## Requirement:
Print every line below exactly. Skip the pictures.

+--

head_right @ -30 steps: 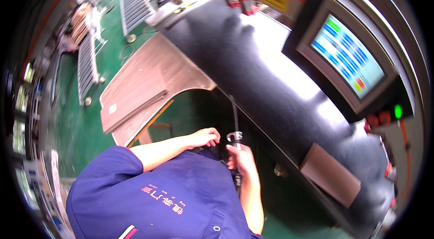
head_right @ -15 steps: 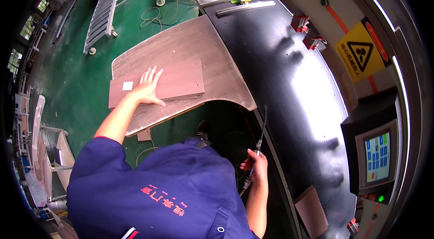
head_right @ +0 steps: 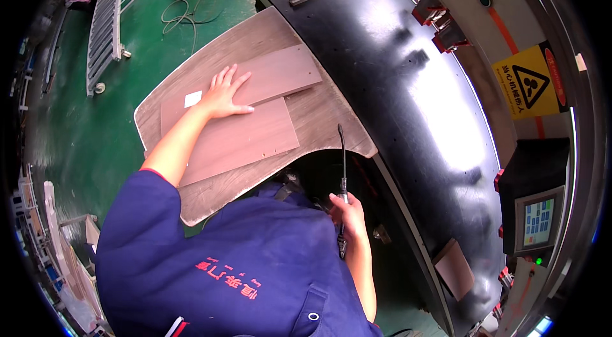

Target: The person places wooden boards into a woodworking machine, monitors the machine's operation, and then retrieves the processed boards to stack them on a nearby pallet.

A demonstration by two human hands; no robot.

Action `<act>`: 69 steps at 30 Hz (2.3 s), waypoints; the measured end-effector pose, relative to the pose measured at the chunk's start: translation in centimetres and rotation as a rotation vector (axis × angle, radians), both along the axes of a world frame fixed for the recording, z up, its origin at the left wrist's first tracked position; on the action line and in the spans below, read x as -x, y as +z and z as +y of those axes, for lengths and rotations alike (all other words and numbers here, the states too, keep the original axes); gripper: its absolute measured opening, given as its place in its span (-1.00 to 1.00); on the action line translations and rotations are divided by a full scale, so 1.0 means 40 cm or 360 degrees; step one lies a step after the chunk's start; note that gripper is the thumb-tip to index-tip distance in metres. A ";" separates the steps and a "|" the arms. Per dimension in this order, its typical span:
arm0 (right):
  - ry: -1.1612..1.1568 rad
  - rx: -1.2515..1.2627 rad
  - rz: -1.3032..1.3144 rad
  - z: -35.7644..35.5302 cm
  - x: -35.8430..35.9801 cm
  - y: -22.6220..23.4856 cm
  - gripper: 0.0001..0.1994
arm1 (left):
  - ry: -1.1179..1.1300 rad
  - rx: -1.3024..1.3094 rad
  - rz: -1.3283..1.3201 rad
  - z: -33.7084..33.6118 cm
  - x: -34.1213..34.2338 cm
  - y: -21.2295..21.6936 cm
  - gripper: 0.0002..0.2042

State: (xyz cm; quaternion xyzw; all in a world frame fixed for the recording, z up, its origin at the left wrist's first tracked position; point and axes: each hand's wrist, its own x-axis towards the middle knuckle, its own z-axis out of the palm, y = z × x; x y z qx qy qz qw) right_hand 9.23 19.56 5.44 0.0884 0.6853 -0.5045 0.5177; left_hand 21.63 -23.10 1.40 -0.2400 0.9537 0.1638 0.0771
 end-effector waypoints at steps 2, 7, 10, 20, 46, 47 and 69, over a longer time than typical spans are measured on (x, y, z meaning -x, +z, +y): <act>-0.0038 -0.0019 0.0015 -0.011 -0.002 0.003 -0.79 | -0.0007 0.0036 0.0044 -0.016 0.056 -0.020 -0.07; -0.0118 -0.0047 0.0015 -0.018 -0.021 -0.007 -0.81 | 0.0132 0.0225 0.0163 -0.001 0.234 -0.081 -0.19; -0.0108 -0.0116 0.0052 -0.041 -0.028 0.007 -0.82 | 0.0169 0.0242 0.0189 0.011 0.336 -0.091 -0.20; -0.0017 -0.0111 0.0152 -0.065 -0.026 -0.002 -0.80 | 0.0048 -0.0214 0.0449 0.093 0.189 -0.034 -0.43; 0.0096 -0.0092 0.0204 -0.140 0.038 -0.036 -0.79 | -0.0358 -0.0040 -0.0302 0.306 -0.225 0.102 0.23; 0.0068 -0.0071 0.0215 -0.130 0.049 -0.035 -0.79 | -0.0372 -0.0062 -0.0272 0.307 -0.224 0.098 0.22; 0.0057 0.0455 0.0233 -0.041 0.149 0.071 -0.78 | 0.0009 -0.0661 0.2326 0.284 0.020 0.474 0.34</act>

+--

## Finished task:
head_right @ -30 steps: 
head_right @ -15 steps: 
head_right @ +0 steps: 

Target: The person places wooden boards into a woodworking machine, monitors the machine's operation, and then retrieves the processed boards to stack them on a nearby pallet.

A demonstration by two human hands; no robot.

Action `<act>`: 69 steps at 30 Hz (2.3 s), waypoints; the measured end-effector pose, relative to the pose measured at the chunk's start: translation in centimetres and rotation as a rotation vector (axis × angle, radians), both along the axes of a world frame fixed for the recording, z up, its origin at the left wrist's first tracked position; on the action line and in the spans below, read x as -x, y as +z and z as +y of those axes, for lengths and rotations alike (all other words and numbers here, the states too, keep the original axes); gripper: its absolute measured opening, given as its place in its span (-1.00 to 1.00); on the action line translations and rotations are divided by a full scale, so 1.0 means 40 cm or 360 degrees; step one lies a step after the chunk's start; note that gripper is the thumb-tip to index-tip distance in metres. A ";" separates the steps and a "|" the arms. Per dimension in this order, its typical span:
arm0 (right):
  - ry: -1.1612..1.1568 rad
  - rx: -1.2515..1.2627 rad
  - rz: -1.3032..1.3144 rad
  - z: -35.7644..35.5302 cm
  - x: -35.8430..35.9801 cm
  - y: -22.6220..23.4856 cm
  - gripper: 0.0001..0.1994
arm1 (left):
  - ry: -1.1179..1.1300 rad
  - rx: -1.3024..1.3094 rad
  - rz: -1.3283..1.3201 rad
  - z: -33.7084..33.6118 cm
  - x: -34.1213..34.2338 cm
  - y: -21.2295..21.6936 cm
  - gripper: 0.0002..0.2042

State: (xyz cm; quaternion xyzw; all in a world frame fixed for the recording, z up, its origin at the left wrist's first tracked position; point and axes: each hand's wrist, its own x-axis towards the middle knuckle, its own z-axis out of the palm, y = z × x; x y z qx qy qz qw) right_hand 9.23 19.56 5.44 0.0884 0.6853 -0.5045 0.5177; left_hand 21.63 -23.10 1.40 -0.2400 0.9537 0.1638 0.0771
 end-effector waypoints at steps 2, 7, 10, 20, 46, 47 and 69, over a longer time than typical spans are measured on (x, y, z meaning -x, +z, +y): <act>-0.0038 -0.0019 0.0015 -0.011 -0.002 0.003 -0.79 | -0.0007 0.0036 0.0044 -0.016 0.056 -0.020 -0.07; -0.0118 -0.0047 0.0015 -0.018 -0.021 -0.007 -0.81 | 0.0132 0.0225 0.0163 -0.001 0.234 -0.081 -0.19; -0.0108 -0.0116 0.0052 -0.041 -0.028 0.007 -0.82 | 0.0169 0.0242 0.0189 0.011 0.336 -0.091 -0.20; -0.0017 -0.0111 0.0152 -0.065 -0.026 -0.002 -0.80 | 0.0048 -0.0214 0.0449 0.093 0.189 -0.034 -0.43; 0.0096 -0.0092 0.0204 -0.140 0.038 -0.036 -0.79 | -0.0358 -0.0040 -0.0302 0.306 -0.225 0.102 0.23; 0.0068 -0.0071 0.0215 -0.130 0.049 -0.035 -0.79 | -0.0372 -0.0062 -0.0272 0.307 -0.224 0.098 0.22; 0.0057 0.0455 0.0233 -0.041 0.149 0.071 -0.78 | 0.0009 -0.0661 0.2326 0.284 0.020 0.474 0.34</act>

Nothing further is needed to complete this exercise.